Nursing Diagnosis for Parkinson's disease -  Self-care deficit

Parkinson's disease is a common disorder that arises due to some imperfection that amends the normal functioning of the central nervous system. The disease results in the loss of the neurons or nerve cells that contain dopamine in the substantia niera, the part of the brain that controls movement.

Parkinson's disease (Paralysis agitans) as described by James Parkinson in 1817 is characterized by degeneration of central nervous tissues, affecting the motor skills of a person, thereby impairing his (rarely her) movements and speech.

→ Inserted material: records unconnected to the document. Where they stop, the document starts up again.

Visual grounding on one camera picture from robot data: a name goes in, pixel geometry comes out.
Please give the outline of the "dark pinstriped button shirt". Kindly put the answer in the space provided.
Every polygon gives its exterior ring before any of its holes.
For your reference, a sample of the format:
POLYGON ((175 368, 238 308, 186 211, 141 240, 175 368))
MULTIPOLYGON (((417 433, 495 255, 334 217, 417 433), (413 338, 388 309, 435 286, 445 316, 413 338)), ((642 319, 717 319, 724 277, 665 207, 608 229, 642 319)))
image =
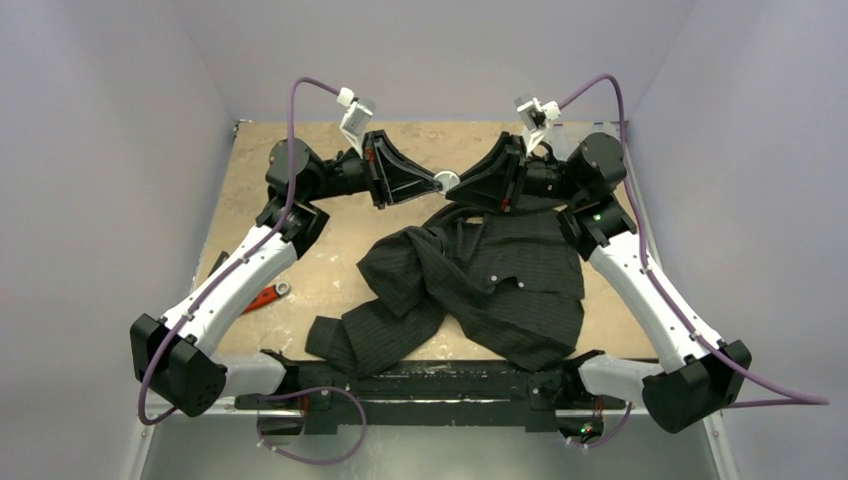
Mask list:
POLYGON ((377 241, 357 267, 373 299, 340 318, 317 317, 305 343, 307 353, 356 378, 403 360, 447 317, 525 370, 576 350, 584 276, 547 203, 506 215, 448 205, 377 241))

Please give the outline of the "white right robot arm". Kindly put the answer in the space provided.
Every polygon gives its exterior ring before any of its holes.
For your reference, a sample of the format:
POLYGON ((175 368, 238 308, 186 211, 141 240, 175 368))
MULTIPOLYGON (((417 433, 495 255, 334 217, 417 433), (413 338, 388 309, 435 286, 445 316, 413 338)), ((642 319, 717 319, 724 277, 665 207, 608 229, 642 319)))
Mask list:
POLYGON ((658 361, 583 354, 567 364, 563 397, 576 407, 598 396, 620 399, 678 433, 735 402, 752 357, 742 341, 726 342, 701 320, 640 245, 637 223, 615 196, 627 175, 623 156, 620 141, 603 132, 566 158, 551 147, 536 155, 522 137, 504 133, 446 197, 492 213, 515 212, 523 195, 564 203, 558 222, 566 243, 614 288, 658 361))

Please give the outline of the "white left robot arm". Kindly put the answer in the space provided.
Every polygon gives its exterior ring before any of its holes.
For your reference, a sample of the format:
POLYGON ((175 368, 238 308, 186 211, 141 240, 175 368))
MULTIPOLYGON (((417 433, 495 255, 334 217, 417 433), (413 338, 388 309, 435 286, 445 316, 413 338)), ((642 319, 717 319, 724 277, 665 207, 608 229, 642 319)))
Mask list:
POLYGON ((279 141, 265 179, 268 201, 241 244, 184 300, 158 317, 141 315, 130 327, 134 374, 142 387, 138 416, 153 392, 172 410, 196 417, 222 396, 259 394, 272 408, 297 399, 298 382, 275 360, 227 367, 214 354, 234 321, 261 291, 300 260, 329 220, 313 201, 365 192, 375 207, 445 193, 453 174, 440 177, 399 152, 385 131, 368 132, 358 145, 322 159, 303 140, 279 141))

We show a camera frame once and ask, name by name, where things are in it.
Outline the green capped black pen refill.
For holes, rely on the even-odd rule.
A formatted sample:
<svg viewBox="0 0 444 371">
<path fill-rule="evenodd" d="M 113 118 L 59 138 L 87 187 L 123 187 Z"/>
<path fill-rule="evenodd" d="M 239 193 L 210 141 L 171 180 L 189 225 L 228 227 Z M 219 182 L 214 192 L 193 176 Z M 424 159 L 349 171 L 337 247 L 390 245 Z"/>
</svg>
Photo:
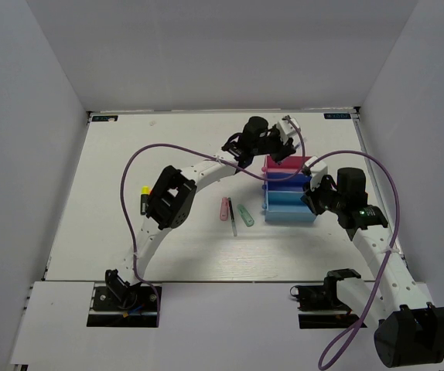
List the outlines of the green capped black pen refill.
<svg viewBox="0 0 444 371">
<path fill-rule="evenodd" d="M 235 216 L 234 216 L 234 209 L 233 209 L 233 203 L 230 197 L 227 198 L 228 201 L 228 208 L 229 208 L 229 214 L 231 218 L 231 229 L 233 232 L 233 236 L 237 237 L 237 227 L 235 223 Z"/>
</svg>

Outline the yellow highlighter marker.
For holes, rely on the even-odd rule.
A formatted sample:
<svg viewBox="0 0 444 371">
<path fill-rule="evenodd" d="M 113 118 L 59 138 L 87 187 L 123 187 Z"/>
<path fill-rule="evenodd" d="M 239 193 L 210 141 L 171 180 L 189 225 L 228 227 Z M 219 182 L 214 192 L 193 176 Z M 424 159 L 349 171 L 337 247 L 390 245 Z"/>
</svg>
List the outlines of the yellow highlighter marker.
<svg viewBox="0 0 444 371">
<path fill-rule="evenodd" d="M 140 214 L 145 215 L 148 207 L 150 188 L 148 186 L 143 186 L 140 195 Z"/>
</svg>

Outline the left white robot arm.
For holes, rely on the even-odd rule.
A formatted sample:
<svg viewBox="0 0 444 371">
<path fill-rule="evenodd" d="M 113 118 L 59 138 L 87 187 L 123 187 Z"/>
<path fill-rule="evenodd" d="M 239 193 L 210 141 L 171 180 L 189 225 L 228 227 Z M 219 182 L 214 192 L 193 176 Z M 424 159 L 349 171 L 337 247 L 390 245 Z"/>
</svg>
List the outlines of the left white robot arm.
<svg viewBox="0 0 444 371">
<path fill-rule="evenodd" d="M 231 135 L 215 155 L 171 144 L 153 144 L 140 148 L 128 160 L 121 176 L 120 203 L 131 234 L 131 278 L 137 285 L 147 284 L 143 276 L 160 243 L 166 235 L 181 226 L 188 218 L 197 192 L 223 178 L 243 172 L 253 178 L 247 167 L 260 155 L 268 155 L 281 162 L 296 152 L 295 139 L 304 144 L 299 125 L 289 116 L 270 126 L 263 117 L 248 119 L 241 132 Z M 147 195 L 145 215 L 136 233 L 125 202 L 125 182 L 133 161 L 150 148 L 173 148 L 203 158 L 186 168 L 166 166 L 160 173 L 152 191 Z"/>
</svg>

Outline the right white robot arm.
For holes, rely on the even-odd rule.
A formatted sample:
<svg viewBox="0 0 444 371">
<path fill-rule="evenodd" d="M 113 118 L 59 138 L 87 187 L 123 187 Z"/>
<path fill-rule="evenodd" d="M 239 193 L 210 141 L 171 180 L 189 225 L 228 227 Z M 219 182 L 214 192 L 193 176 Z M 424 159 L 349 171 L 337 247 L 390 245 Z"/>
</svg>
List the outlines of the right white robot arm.
<svg viewBox="0 0 444 371">
<path fill-rule="evenodd" d="M 359 168 L 304 169 L 310 179 L 302 201 L 315 215 L 334 213 L 379 279 L 369 288 L 352 268 L 329 271 L 319 292 L 306 292 L 312 310 L 347 306 L 374 330 L 374 347 L 389 368 L 441 363 L 444 360 L 444 307 L 436 307 L 419 289 L 399 252 L 381 210 L 369 204 L 366 176 Z"/>
</svg>

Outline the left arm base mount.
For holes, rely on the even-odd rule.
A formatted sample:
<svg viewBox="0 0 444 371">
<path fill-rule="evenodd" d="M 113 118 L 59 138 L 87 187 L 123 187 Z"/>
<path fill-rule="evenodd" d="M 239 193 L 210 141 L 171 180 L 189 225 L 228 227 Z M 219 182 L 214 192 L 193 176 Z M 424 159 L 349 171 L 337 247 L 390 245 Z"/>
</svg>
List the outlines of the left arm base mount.
<svg viewBox="0 0 444 371">
<path fill-rule="evenodd" d="M 149 286 L 137 287 L 121 301 L 106 286 L 93 290 L 88 328 L 157 328 L 158 310 L 162 288 L 156 286 L 157 294 Z"/>
</svg>

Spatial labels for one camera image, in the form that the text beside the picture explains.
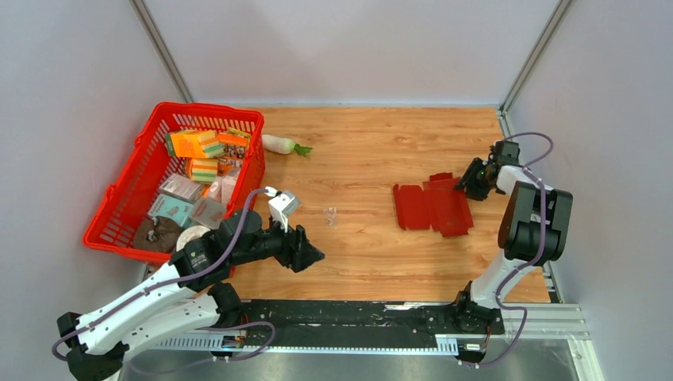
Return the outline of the red paper box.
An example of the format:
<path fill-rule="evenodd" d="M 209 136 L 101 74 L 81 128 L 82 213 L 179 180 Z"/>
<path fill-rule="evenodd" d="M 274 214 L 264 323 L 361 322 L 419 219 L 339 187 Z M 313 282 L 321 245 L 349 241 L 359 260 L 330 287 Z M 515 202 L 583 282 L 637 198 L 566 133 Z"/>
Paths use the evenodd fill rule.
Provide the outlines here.
<path fill-rule="evenodd" d="M 421 185 L 394 184 L 395 216 L 403 230 L 432 230 L 442 237 L 467 235 L 474 220 L 460 181 L 451 172 L 431 175 Z"/>

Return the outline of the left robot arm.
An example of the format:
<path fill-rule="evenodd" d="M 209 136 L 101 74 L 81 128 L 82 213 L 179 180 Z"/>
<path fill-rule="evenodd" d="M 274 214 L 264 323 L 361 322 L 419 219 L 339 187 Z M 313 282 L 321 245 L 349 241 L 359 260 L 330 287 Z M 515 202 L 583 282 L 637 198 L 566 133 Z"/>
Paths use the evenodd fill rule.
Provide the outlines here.
<path fill-rule="evenodd" d="M 233 329 L 243 320 L 242 301 L 226 282 L 233 267 L 275 258 L 295 273 L 325 258 L 301 225 L 239 210 L 173 253 L 143 283 L 88 314 L 57 320 L 52 354 L 77 380 L 104 380 L 150 345 L 192 329 Z"/>

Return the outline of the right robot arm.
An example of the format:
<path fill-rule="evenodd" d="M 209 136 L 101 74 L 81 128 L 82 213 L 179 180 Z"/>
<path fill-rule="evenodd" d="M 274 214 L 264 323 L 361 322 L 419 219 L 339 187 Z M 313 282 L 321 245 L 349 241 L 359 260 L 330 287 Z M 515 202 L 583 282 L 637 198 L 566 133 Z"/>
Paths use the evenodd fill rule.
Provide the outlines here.
<path fill-rule="evenodd" d="M 498 140 L 486 159 L 472 160 L 454 187 L 475 201 L 492 191 L 509 198 L 498 254 L 454 301 L 451 321 L 460 332 L 490 332 L 512 289 L 533 269 L 558 260 L 565 248 L 573 195 L 544 184 L 519 155 L 518 143 Z"/>

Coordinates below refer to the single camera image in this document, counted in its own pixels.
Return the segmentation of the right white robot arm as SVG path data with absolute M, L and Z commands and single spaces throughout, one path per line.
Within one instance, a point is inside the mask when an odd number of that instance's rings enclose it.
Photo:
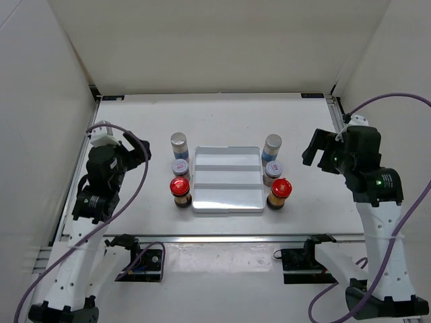
M 401 213 L 401 179 L 394 169 L 381 166 L 380 141 L 374 127 L 349 126 L 340 134 L 317 129 L 302 154 L 302 163 L 309 166 L 321 150 L 318 168 L 345 178 L 364 230 L 367 271 L 341 252 L 331 238 L 317 241 L 302 253 L 308 268 L 323 265 L 344 286 L 349 312 L 340 322 L 430 312 L 428 302 L 417 296 L 409 278 L 401 228 L 411 213 Z

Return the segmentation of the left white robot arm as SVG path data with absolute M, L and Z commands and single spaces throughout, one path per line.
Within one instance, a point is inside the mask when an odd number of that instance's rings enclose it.
M 98 265 L 94 259 L 109 224 L 123 212 L 117 205 L 125 174 L 148 163 L 150 144 L 124 131 L 133 146 L 129 151 L 110 132 L 90 133 L 93 147 L 77 187 L 67 251 L 40 275 L 44 278 L 58 268 L 43 302 L 30 308 L 32 322 L 97 322 L 104 289 L 124 267 L 134 269 L 141 262 L 137 239 L 127 234 L 107 241 L 108 252 Z

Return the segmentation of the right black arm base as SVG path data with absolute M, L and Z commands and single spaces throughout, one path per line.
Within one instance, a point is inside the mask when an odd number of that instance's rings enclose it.
M 301 248 L 283 248 L 273 253 L 280 260 L 285 285 L 333 284 L 336 280 L 315 258 L 315 247 L 324 242 L 336 243 L 327 234 L 309 236 Z

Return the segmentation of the red-lid chili sauce jar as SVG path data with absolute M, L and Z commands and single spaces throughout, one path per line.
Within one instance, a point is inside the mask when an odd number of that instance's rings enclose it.
M 282 209 L 291 193 L 292 185 L 288 180 L 285 178 L 275 180 L 267 197 L 267 206 L 273 210 Z
M 184 177 L 176 177 L 170 182 L 170 191 L 177 207 L 186 208 L 192 203 L 189 181 Z

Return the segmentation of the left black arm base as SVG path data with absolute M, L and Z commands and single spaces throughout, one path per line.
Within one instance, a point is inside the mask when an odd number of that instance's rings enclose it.
M 123 234 L 105 240 L 106 247 L 119 246 L 130 253 L 130 263 L 116 277 L 116 282 L 160 283 L 164 278 L 166 247 L 163 242 L 151 242 L 141 248 L 135 236 Z

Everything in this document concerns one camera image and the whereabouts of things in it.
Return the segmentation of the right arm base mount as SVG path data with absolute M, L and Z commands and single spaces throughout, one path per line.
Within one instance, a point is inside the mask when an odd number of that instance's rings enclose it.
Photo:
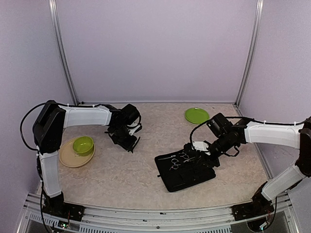
M 260 202 L 252 201 L 232 206 L 232 212 L 235 221 L 266 215 L 274 211 L 275 209 L 271 202 L 268 202 L 267 204 L 263 205 Z

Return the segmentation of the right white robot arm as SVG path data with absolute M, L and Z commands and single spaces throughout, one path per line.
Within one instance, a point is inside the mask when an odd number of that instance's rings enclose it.
M 304 178 L 311 176 L 311 119 L 302 122 L 276 123 L 258 121 L 253 118 L 238 116 L 233 124 L 231 116 L 218 113 L 204 122 L 217 137 L 213 143 L 190 141 L 195 151 L 203 153 L 206 161 L 215 161 L 221 155 L 228 155 L 242 144 L 272 144 L 287 146 L 299 150 L 295 163 L 263 184 L 253 195 L 248 205 L 252 215 L 258 216 L 276 197 L 294 188 Z

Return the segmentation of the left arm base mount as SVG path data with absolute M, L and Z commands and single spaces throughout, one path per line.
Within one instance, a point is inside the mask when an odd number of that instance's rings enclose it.
M 62 197 L 47 198 L 44 200 L 43 212 L 51 216 L 80 222 L 82 221 L 84 211 L 84 206 L 64 202 Z

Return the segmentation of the silver scissors black blades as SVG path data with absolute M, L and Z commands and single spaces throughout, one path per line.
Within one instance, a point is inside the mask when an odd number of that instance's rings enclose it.
M 167 160 L 167 159 L 171 159 L 172 163 L 178 163 L 178 162 L 189 162 L 193 160 L 194 157 L 190 157 L 188 154 L 180 150 L 169 154 L 161 155 L 158 158 L 158 160 Z

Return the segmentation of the black tool pouch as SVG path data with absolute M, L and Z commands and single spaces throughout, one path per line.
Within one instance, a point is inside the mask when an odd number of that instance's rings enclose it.
M 159 172 L 158 176 L 162 179 L 169 192 L 189 188 L 216 177 L 214 169 L 196 164 L 195 156 L 190 155 L 188 152 L 185 153 L 190 157 L 194 157 L 194 159 L 189 162 L 179 162 L 180 166 L 177 170 L 170 170 L 172 166 L 171 159 L 158 160 L 160 155 L 155 157 L 155 164 Z

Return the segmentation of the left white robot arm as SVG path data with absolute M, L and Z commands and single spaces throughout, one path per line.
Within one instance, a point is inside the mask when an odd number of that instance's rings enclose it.
M 42 107 L 33 125 L 33 134 L 47 202 L 45 206 L 63 216 L 68 211 L 58 177 L 63 130 L 74 126 L 106 126 L 106 134 L 113 143 L 132 152 L 139 141 L 134 134 L 142 129 L 141 115 L 131 104 L 117 109 L 109 104 L 73 106 L 49 100 Z

The causes of the disease have not been proven, the following factors increase the risk of Parkinson's;
  • Age
  • Male
  • Genetic link to a sufferer
  • Stress
  • Head trauma
  • Environmental exposure to pesticides
  • Rural living
  • High fat diet

There are also three factors that have been associated with a decreased risk of Parkinson's, these are cigarette smoking, anti-oxidants being present in diet and having measles early in life.

Parkinson's Disease Nursing Care Plan - Diagnosis Interventions
Nursing Diagnosis for Parkinson's disease -  Self-care deficit  related to neuromuscular weakness, decline in strength, loss of muscle control / coordination.

Goal: self-care clients are met

Expected results: the client can indicate a change of life for the needs of taking care of themselves, clients are able to do self-care activities in accordance with the level of ability, and identify personal / community that can help.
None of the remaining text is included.